A dor aguda na verdade é benéfica, nos alerta do perigo, induz uma atitude de fuga, retirada ou de alívio e é importante aliada do médico para estabelecer sua causa, diagnóstico e tratamento.
A dor crônica por sua vez não tem utilidade, é ruim, causa desconforto, provoca gastos, freqüentemente induz depressão e o raciocínio médico de esbalecer um diagnóstico brilhante da causa e fazer um tratamento que livre o paciente da dor falha e a dor não é controlada.

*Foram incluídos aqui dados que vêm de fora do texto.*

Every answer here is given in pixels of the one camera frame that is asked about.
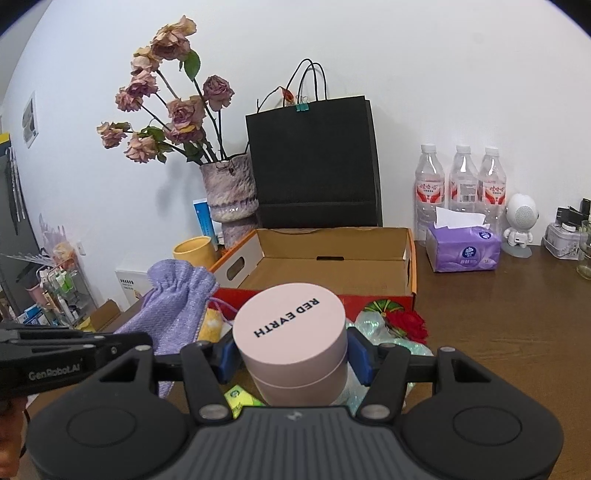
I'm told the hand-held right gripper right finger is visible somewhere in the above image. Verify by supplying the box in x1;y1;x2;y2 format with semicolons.
347;330;497;421

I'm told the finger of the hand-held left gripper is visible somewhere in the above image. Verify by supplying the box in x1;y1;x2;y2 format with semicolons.
0;322;153;360

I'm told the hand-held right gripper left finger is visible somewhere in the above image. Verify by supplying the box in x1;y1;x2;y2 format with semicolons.
95;333;242;424

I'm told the clear plastic wrap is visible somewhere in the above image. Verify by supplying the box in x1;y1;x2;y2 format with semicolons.
345;311;435;403

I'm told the yellow fluffy toy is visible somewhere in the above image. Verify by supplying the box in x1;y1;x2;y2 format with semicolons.
198;307;223;343

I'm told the green packet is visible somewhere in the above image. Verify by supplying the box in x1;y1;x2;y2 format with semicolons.
225;385;267;419

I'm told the red artificial rose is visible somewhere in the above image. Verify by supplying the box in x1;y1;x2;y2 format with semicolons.
385;309;430;345

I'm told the pink round jar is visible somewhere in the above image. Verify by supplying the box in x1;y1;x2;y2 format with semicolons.
232;283;349;408

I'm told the purple drawstring pouch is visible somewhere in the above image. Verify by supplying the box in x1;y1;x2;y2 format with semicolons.
113;259;220;356

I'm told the red cardboard box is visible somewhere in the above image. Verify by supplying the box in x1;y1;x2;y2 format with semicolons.
208;226;419;325

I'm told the brown cardboard carton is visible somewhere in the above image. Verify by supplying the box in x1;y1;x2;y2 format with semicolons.
89;300;122;333

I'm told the white carton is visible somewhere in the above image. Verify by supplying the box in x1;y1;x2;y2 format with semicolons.
115;268;151;308

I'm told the storage rack with bottles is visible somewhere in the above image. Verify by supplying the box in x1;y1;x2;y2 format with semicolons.
0;217;99;329

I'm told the yellow cup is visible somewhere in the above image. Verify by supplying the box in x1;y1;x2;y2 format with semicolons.
173;236;219;273

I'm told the blue and white box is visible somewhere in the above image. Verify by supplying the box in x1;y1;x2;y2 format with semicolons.
193;198;218;248

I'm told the purple tissue pack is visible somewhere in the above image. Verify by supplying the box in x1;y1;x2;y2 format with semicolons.
425;207;503;273

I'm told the dark cabinet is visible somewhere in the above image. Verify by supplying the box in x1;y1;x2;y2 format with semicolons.
0;133;43;315

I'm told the purple ceramic vase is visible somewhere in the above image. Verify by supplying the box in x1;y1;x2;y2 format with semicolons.
199;154;259;251

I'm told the clear water bottle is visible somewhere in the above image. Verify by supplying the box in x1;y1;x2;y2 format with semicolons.
449;145;479;219
478;147;507;232
415;144;447;243

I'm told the black paper bag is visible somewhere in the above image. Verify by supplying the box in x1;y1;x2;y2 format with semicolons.
245;59;384;230

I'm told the white robot speaker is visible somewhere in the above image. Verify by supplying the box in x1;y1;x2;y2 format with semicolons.
501;193;541;260

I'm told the patterned tin box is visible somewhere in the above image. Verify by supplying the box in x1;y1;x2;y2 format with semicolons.
542;222;581;260

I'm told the bunch of dried roses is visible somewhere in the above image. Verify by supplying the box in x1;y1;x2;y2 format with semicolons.
96;15;236;165

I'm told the clear glass jar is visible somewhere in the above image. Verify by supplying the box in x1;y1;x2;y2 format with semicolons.
575;220;591;280

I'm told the black charger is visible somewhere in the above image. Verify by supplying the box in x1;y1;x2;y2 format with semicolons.
556;198;591;232

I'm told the wall picture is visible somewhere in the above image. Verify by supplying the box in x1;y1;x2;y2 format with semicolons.
21;91;39;149

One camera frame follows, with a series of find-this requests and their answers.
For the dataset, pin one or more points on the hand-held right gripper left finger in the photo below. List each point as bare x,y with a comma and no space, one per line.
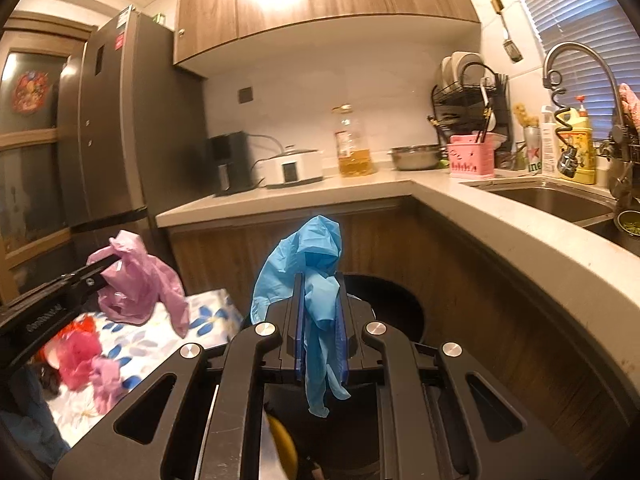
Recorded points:
299,335

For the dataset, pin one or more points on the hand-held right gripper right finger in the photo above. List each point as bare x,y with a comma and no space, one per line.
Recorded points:
345,350

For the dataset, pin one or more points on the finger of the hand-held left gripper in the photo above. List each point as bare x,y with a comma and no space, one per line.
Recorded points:
95,271

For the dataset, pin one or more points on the light pink plastic bag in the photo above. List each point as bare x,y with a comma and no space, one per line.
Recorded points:
145,280

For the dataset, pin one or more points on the black round bin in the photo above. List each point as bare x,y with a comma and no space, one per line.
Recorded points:
400,310

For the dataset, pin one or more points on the blue disposable glove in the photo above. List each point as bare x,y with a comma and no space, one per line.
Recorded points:
310,245

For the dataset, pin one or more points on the small mauve plastic bag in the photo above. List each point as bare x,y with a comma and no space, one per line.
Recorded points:
106,382

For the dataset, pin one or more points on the floral printed cloth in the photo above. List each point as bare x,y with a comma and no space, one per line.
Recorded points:
200,320

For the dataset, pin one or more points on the blue cloth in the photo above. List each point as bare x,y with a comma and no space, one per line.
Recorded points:
30,425

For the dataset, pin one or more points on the yellow plastic item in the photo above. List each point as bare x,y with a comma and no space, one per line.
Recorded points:
284,445

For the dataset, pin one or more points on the wooden glass door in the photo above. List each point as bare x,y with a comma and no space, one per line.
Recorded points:
30,170

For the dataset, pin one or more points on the grey refrigerator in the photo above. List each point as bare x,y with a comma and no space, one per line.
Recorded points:
125,135

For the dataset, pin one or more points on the wooden base cabinet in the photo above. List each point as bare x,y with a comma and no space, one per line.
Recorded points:
500,320

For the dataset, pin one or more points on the white slow cooker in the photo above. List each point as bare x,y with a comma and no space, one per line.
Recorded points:
290,167

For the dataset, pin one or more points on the black air fryer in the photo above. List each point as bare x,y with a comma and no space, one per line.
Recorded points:
231,162

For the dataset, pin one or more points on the cooking oil bottle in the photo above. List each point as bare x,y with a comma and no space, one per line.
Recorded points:
352,155

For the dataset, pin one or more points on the red door decoration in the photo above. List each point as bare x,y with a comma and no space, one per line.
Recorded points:
32,91

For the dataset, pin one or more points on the stainless steel bowl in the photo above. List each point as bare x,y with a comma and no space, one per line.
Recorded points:
415,157

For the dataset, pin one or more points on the pink utensil basket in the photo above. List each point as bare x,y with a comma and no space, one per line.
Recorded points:
470,160

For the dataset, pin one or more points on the stainless steel sink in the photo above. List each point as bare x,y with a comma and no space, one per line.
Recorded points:
545,202

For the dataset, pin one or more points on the green box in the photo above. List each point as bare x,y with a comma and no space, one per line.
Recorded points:
160,18

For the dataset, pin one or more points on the silver beer can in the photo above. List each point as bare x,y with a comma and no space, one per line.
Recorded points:
532,152

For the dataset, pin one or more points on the black dish rack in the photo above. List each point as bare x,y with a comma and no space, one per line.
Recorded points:
467,105

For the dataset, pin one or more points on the white pump bottle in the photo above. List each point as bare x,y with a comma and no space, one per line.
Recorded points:
549,145

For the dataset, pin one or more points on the white plate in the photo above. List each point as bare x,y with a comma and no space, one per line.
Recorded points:
446,72

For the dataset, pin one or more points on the yellow scrubber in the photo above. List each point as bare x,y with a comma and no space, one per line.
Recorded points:
526,116

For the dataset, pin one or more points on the yellow detergent bottle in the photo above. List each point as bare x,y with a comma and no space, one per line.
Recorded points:
585,155

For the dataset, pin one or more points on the white bowl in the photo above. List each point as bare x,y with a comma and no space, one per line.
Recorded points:
465,62

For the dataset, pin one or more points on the hanging slotted spatula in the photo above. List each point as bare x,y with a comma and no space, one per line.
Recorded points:
511,50

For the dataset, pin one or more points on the pink rubber glove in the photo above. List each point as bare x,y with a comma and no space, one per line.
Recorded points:
630,105

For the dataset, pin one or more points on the steel gooseneck faucet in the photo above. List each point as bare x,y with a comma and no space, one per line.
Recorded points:
575,46

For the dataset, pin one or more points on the window blind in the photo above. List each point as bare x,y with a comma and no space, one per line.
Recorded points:
575,0

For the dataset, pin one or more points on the dark wall outlet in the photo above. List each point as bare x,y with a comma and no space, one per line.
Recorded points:
246,95

O custo da dor crônica nos Estados Unidos entre tratamento, compensações trabalhistas e litígios é da ordem de 90 bilhões de dólares a ano
No Brasil apenas hoje em dia nossos currículos escolares médicos começam a ter a disciplina dor e muitas vezes a dor não tem o controle adequado que poderia ter.
Para se ter uma idéia uma em cada três consultas tem como queixa principal a dor, sendo 70% delas relacionadas ao aparelho locomotor e dores neuropáticas.
O princípio médico básico sempre é soberano, procurar um diagnóstico e estabelecer um tratamento que traga alívio, mas muitas vezes apenas o uso correto de analgésicos desde os mais comuns até opiláceos, antiinflamatórios, antidepressivos, antiarrítmicos, antidepressivos, fisioterapia, acupuncutura, psicoterapia e outras condutas podem trazer uma digna melhora da qualidade de vida ao nosso paciente.